Arguments on Monday before the Fourth Circuit over the constitutionality of the Trump travel ban highlight a collision of legal theories.
Jeffery Wall, the acting United States solicitor general, urged the 13-judge panel to defer to the president on what the government terms a matter of immigration policy and national security. In support of his argument, Wall leaned heavily on a ruling by the Supreme Court 45 years ago in a case known as Kleindienst v. Mandel.
That case arose from accusations by a group of university professors that a decision by the attorney general to deny a visa to Dr. Ernest Mandel, a Belgian academic and self-described “revolutionary Marxist” who sought to deliver a series of lectures at Americans universities violated the professors’ – all U.S. citizens – First Amendment right to hear Mandel’s views.
The court rejected their argument. Writing for the majority, Justice Blackmun noted that Congress had delegated to the president the power to make policies and rules for the exclusion of aliens. When the president exercises that power “on the basis of a facially legitimate and bona fide reason, the courts will neither look behind the exercise of that discretion nor test it by balancing its justification against the First Amendment interests of those who seek personal communication with the applicant,” he wrote.

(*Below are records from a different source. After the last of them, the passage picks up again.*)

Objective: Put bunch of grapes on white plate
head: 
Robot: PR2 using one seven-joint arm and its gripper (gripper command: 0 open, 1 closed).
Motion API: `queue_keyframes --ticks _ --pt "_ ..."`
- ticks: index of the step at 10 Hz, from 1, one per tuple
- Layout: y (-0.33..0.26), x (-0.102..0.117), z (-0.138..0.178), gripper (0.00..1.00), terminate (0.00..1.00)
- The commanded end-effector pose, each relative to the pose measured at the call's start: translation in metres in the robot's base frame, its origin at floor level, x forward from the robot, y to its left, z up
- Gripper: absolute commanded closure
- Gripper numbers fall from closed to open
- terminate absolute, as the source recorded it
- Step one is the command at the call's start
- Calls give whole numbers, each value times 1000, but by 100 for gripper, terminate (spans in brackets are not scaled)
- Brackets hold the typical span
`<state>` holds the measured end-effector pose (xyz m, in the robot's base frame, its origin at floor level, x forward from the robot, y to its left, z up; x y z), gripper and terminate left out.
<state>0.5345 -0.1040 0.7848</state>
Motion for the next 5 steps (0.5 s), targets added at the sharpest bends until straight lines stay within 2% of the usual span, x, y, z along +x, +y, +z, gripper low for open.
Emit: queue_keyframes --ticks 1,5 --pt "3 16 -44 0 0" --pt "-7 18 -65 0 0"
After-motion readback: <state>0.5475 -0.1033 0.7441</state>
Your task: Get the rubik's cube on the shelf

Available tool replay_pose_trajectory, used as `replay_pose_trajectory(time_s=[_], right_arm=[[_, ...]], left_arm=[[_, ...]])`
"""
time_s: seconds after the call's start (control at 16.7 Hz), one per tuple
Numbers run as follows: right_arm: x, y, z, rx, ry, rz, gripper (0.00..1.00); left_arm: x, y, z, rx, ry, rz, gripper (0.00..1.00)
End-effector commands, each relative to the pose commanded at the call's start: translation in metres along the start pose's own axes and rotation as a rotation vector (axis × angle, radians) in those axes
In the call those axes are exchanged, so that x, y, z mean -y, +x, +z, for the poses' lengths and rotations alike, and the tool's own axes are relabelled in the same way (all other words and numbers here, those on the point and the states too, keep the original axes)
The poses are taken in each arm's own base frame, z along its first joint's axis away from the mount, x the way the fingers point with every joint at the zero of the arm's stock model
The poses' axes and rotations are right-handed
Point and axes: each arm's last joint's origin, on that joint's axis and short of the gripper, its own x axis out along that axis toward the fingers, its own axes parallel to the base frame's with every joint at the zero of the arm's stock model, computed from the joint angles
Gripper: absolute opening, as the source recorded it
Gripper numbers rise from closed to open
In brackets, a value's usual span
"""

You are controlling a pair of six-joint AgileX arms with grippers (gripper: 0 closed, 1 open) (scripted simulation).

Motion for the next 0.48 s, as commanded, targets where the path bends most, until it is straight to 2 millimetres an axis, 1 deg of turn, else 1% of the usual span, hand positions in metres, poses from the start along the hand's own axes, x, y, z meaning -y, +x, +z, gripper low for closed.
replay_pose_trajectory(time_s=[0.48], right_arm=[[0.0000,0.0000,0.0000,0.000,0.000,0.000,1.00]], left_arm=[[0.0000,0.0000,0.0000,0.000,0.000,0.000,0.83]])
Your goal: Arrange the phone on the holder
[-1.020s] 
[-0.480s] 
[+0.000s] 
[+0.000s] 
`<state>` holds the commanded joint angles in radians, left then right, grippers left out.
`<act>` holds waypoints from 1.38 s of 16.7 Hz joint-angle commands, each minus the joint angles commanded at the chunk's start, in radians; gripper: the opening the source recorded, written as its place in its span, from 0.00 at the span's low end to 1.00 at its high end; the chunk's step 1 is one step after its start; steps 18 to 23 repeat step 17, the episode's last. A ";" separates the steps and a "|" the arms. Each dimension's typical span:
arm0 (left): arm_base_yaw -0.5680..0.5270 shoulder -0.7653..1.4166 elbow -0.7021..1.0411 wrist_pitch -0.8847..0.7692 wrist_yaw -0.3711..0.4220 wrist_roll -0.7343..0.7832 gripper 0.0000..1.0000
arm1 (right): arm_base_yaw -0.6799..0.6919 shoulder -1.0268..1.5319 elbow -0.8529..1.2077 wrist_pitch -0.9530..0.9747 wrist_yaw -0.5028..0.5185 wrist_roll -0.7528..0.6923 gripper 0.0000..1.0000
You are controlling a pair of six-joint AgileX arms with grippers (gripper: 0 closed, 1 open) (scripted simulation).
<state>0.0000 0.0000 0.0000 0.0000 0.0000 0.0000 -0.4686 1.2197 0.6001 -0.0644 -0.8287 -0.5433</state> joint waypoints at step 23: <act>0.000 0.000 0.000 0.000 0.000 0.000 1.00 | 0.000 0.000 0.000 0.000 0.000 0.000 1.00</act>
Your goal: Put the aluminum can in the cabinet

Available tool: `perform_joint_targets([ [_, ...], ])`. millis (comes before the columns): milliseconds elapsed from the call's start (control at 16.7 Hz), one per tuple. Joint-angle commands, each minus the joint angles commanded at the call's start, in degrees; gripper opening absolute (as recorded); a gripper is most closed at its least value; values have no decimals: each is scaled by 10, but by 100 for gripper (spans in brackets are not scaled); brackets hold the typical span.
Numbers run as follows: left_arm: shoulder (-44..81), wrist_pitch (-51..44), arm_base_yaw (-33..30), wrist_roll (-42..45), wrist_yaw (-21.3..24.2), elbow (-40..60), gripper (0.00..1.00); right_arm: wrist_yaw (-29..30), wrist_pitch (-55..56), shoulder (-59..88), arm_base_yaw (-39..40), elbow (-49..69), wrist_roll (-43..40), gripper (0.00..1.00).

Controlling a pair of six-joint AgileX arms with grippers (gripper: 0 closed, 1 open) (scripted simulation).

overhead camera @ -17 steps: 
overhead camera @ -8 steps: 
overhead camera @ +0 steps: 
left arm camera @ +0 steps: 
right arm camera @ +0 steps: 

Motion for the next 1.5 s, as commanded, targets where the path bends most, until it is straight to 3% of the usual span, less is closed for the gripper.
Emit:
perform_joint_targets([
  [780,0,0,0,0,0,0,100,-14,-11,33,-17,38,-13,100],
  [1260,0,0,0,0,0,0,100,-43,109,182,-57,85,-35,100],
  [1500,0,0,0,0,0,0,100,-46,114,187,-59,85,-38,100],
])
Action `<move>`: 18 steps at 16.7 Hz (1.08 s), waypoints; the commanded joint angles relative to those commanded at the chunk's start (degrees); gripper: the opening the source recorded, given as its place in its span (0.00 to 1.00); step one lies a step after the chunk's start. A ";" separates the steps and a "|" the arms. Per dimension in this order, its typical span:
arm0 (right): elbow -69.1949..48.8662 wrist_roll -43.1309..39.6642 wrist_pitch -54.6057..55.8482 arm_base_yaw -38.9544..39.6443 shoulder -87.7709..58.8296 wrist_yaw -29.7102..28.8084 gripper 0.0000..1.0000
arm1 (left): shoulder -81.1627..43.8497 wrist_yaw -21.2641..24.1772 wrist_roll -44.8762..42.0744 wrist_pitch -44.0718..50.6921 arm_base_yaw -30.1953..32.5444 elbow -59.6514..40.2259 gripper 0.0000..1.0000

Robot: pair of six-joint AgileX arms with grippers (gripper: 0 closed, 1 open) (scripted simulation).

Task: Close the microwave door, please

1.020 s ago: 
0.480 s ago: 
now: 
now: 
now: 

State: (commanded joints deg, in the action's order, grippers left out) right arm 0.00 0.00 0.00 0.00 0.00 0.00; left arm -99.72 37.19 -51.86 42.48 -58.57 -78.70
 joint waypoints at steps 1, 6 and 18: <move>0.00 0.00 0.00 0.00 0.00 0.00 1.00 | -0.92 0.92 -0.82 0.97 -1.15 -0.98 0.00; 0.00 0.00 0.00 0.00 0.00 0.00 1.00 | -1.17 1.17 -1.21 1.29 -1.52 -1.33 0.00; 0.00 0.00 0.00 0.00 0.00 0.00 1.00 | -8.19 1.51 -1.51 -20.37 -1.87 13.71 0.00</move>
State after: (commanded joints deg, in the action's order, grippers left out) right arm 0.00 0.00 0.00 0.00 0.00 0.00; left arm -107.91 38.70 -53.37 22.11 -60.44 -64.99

In dissent, Justice Marshall expressed concern that the court would not examine the reason the White House gives for excluding someone, especially when a group of Americans accused the government of violating the First Amendment.
“Even the briefest peek behind the Attorney General’s reason for refusing a waiver in this case would reveal that it is a sham,” Marshall wrote. “At least when the rights of Americans are involved, there is no basis for concluding that the power to exclude aliens is absolute.”
Mandel became law. “The court said no… we are not going down the road of inquiring into subjective motivation” of the reasons why the president would deny a visa, Wall told the Fourth Circuit on Monday.
Of course, as Amy Davidson at The New Yorker observes, “Asking for a presumption of regularity, or legality, or just basic honesty, is asking a lot, when it comes to the Trump Administration.”
Examining the government’s motives
National security merely provides a pretext for banning Muslims, argues the International Refugee Assistance Project (the lead plaintiff in the case). The plaintiffs note that the president stated clearly during and after the campaign his goal of banning Muslims from coming to the U.S. Those utterances, the plaintiffs contend, provide the court with evidence to conclude that the executive order violates the Establishment clause, which prohibits the government from favoring one religion over another.
Mandel does not control the outcome in the travel ban appeal, say the plaintiffs. Instead courts must determine whether the law has a so-called secular purpose. In support of their argument, the plaintiffs cite a series of rulings, including a 1993 decision by the Supreme Court in Church of Lukumi Babalu Aye, Inc. v. City of Hialeah.
In that case, a church and its congregants practiced Santeria, which for them included ritual sacrifice of chickens, pigeons, doves, ducks, guinea pigs, goats, sheep and turtles. Prompted by the concerns of residents who did not want a Santeria church in their midst, the City of Hialeah adopted an ordinance that prohibited animal sacrifice within the municipality.
The church accused the city of aiming to exclude it in violation of the Free Exercise clause of the First Amendment. Though city officials noted that the words of the ordinance said nothing about Santeria, the analysis doesn’t end there, said the court.
Motive matters when analyzing government action that may violate the First Amendment’s guarantees of religious freedom. “Official action that targets religious conduct for distinctive treatment cannot be shielded by mere compliance with the requirement of facial neutrality,” Justice Kennedy wrote for the majority. “The Free Exercise clause protects against governmental hostility which is masked, as well as overt.”
The plaintiffs in the travel ban appeal contend that the court can infer the administration’s motive from a series of statements by the president that expressed either an intent to ban Muslims from entering the country or otherwise conveying anti-Muslim sentiments.
An example: Before signing the first travel ban, which was later overturned, Trump said, “This is the protection of the nation from foreign terrorist entry into the United States. We all know what that means.” On Monday, after a reporter asked the White House press secretary why the president’s campaign website still mentioned “preventing Muslim immigration,” the online page was erased.
“We think that the ordinary Establishment clause cases apply,” Omar Jadwat, who argued on behalf of the plaintiffs, told the judges on Monday. “There is no reason to extend Mandel to this context. I think what the court is to do is to determine whether [the order] was issued in bad faith by looking at the evidence in this case.”
Jadwat cited three categories of evidence: the order itself, Trump’s statements and facts in the record that are not statements, including an analysis by the intelligence arm of the Department of Homeland Security that the executive order would not reduce terrorism in the U.S.
A three-judge panel of the Ninth Circuit is slated to hear arguments this Monday in the government’s appeal of an order by a judge in Hawaii that blocked enforcement of the travel ban nationwide.